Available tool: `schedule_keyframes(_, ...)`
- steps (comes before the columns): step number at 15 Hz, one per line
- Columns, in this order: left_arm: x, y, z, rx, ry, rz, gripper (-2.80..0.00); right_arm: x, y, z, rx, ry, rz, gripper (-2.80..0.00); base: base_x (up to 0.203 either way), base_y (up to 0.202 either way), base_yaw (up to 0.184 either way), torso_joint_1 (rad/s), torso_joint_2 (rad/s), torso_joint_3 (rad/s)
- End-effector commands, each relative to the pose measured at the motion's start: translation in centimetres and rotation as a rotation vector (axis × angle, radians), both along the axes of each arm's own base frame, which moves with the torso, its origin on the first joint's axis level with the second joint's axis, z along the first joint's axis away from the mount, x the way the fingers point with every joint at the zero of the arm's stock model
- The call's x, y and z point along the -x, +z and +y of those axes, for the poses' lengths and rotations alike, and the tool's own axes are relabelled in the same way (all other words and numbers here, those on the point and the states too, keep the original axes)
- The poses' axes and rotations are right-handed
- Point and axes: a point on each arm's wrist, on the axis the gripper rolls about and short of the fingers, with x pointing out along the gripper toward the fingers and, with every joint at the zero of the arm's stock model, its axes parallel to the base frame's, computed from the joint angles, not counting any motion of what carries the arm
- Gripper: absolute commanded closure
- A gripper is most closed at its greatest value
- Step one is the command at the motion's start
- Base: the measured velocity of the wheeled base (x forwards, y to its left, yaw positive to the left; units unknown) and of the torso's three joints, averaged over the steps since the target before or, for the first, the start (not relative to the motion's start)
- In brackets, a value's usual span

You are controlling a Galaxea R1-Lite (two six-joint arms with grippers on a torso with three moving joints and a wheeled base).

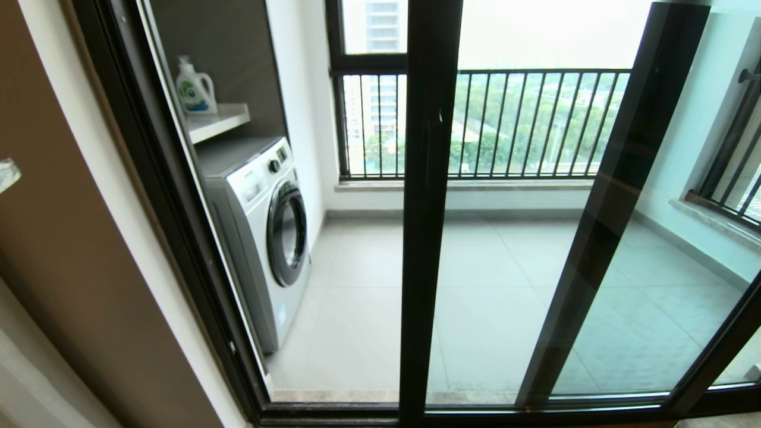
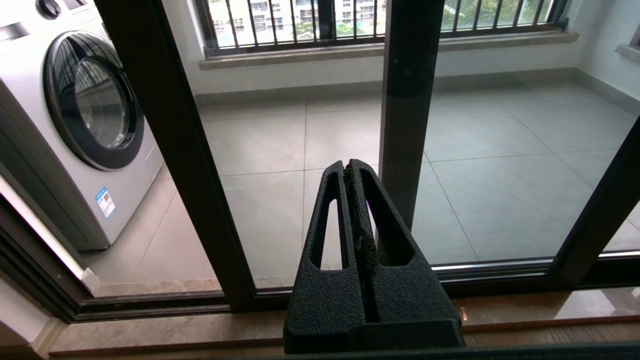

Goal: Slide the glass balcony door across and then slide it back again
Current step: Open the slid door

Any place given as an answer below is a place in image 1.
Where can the distant high-rise building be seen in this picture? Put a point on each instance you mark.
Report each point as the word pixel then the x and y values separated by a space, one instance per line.
pixel 383 24

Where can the silver front-loading washing machine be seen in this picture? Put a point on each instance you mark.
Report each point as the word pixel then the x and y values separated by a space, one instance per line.
pixel 250 249

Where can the long stone window sill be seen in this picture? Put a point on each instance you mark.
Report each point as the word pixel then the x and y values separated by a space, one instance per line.
pixel 505 184

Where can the short black metal window railing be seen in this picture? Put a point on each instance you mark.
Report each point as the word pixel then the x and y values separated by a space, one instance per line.
pixel 722 208

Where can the long black metal window railing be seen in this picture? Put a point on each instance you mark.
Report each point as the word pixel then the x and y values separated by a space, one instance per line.
pixel 535 71

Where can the black framed sliding glass door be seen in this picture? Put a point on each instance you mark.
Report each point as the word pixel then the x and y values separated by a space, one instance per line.
pixel 615 178
pixel 428 238

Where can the short stone window sill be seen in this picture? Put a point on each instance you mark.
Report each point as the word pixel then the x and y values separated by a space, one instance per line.
pixel 713 219

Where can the white detergent bottle green label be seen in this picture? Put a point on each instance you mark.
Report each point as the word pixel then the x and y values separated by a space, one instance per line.
pixel 195 89

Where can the black window frame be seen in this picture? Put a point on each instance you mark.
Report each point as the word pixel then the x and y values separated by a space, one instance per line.
pixel 368 61

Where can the white wall shelf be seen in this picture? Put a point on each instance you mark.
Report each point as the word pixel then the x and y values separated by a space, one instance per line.
pixel 215 122

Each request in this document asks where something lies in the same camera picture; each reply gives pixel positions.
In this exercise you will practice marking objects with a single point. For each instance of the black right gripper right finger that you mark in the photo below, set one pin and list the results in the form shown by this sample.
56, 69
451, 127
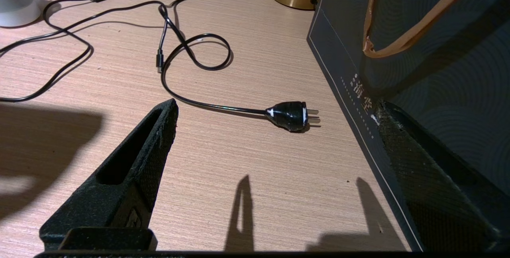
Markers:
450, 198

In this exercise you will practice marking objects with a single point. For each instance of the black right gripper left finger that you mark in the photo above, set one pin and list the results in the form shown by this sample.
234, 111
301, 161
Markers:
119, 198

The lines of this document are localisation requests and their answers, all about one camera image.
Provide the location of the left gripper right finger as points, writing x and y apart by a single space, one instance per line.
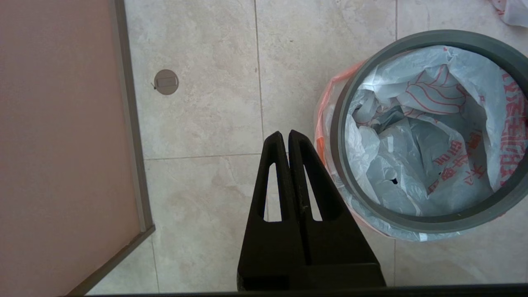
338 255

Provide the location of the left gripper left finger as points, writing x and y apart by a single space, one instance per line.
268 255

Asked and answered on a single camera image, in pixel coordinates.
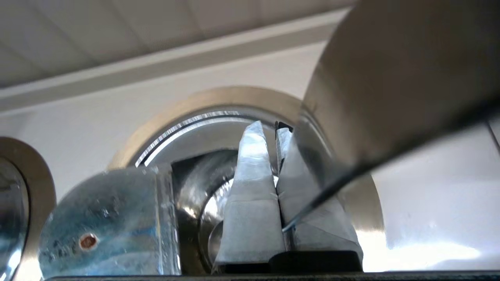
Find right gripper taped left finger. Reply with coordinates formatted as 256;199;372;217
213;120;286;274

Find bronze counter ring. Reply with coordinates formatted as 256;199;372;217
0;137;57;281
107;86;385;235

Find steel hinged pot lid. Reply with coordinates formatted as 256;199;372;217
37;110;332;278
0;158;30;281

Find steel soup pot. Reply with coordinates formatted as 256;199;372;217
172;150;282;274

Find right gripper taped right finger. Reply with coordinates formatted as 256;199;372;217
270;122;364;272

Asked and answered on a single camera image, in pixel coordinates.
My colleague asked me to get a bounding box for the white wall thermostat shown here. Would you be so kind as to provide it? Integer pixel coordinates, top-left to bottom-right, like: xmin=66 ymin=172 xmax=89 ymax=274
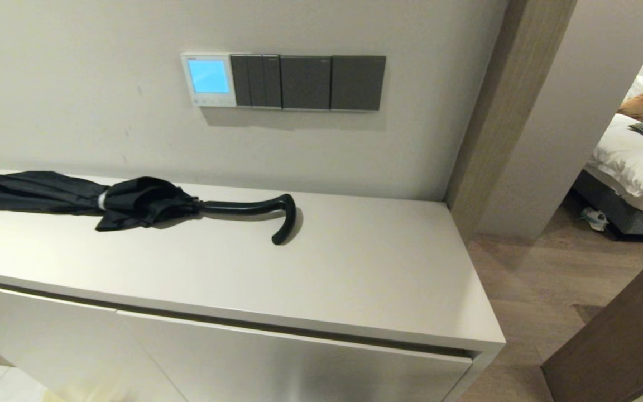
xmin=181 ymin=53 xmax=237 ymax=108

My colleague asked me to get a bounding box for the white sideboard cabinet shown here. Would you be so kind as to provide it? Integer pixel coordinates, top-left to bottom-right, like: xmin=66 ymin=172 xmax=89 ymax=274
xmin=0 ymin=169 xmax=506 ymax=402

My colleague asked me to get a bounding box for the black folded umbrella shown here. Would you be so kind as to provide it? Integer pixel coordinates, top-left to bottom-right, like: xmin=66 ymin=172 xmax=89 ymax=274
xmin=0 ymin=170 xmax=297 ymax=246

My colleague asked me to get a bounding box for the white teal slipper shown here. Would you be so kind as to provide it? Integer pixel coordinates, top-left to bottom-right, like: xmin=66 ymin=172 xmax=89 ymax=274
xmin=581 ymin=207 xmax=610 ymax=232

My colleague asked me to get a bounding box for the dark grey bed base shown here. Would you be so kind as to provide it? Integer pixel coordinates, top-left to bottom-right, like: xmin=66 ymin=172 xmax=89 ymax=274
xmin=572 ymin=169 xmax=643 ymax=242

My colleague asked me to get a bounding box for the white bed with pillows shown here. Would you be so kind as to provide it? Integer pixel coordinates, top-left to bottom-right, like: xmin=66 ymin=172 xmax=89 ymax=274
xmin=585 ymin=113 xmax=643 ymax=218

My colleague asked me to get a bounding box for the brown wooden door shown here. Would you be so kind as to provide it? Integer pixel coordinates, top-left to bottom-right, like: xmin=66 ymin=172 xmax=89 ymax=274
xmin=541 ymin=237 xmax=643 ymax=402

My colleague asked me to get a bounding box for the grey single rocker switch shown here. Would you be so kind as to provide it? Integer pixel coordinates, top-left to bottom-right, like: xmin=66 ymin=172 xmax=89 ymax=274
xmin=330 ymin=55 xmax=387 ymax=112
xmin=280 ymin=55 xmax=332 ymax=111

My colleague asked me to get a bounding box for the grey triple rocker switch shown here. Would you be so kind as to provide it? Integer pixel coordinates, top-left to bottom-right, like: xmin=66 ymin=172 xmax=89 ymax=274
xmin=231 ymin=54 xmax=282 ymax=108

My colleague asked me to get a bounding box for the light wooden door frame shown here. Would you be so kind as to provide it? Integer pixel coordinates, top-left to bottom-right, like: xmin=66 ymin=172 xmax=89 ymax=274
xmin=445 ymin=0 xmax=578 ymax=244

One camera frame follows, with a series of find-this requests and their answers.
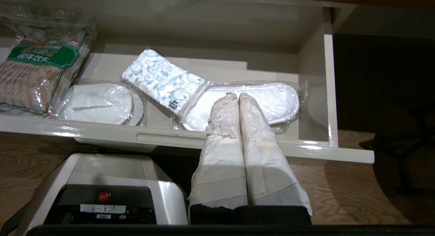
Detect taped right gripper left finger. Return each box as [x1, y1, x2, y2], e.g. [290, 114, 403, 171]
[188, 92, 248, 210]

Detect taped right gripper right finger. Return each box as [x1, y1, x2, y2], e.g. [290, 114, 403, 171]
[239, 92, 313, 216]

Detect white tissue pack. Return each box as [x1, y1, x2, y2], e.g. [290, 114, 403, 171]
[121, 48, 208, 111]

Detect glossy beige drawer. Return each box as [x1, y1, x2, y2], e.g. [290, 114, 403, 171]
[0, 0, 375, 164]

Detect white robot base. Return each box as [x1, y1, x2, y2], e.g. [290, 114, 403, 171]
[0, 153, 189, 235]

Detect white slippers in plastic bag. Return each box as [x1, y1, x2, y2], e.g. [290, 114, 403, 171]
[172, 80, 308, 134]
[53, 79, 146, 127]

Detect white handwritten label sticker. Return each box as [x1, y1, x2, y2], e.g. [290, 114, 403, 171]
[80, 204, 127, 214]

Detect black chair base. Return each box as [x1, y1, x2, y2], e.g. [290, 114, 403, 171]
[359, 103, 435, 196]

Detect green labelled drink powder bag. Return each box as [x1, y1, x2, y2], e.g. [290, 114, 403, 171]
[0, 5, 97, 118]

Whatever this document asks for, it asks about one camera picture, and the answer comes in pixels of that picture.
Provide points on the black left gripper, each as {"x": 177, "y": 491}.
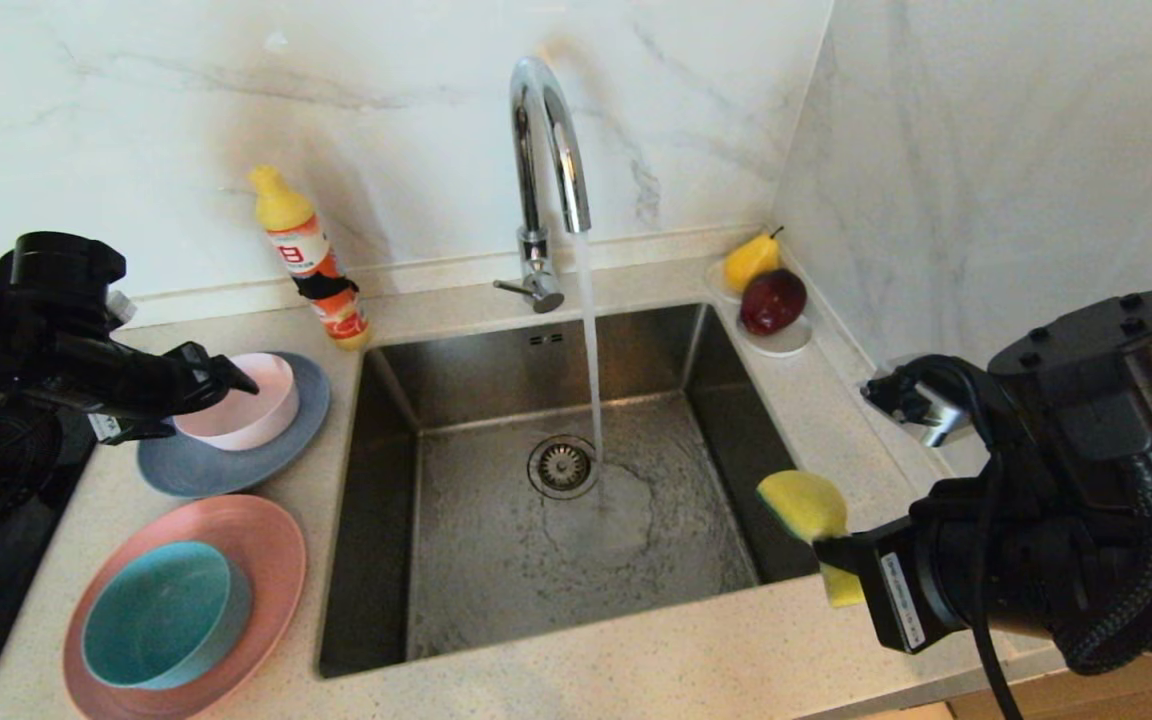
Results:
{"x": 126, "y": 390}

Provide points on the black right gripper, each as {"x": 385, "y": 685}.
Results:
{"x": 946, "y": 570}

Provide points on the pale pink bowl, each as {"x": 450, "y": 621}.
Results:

────

» Your instructions: Starting with the first line of the data above, copy each line exactly until you reach the line with "- steps (comes"; include that line as well.

» Solution to this exercise:
Available tool: `schedule_keyframes(_, ...)`
- steps (comes before the columns): step number at 15 Hz, one per line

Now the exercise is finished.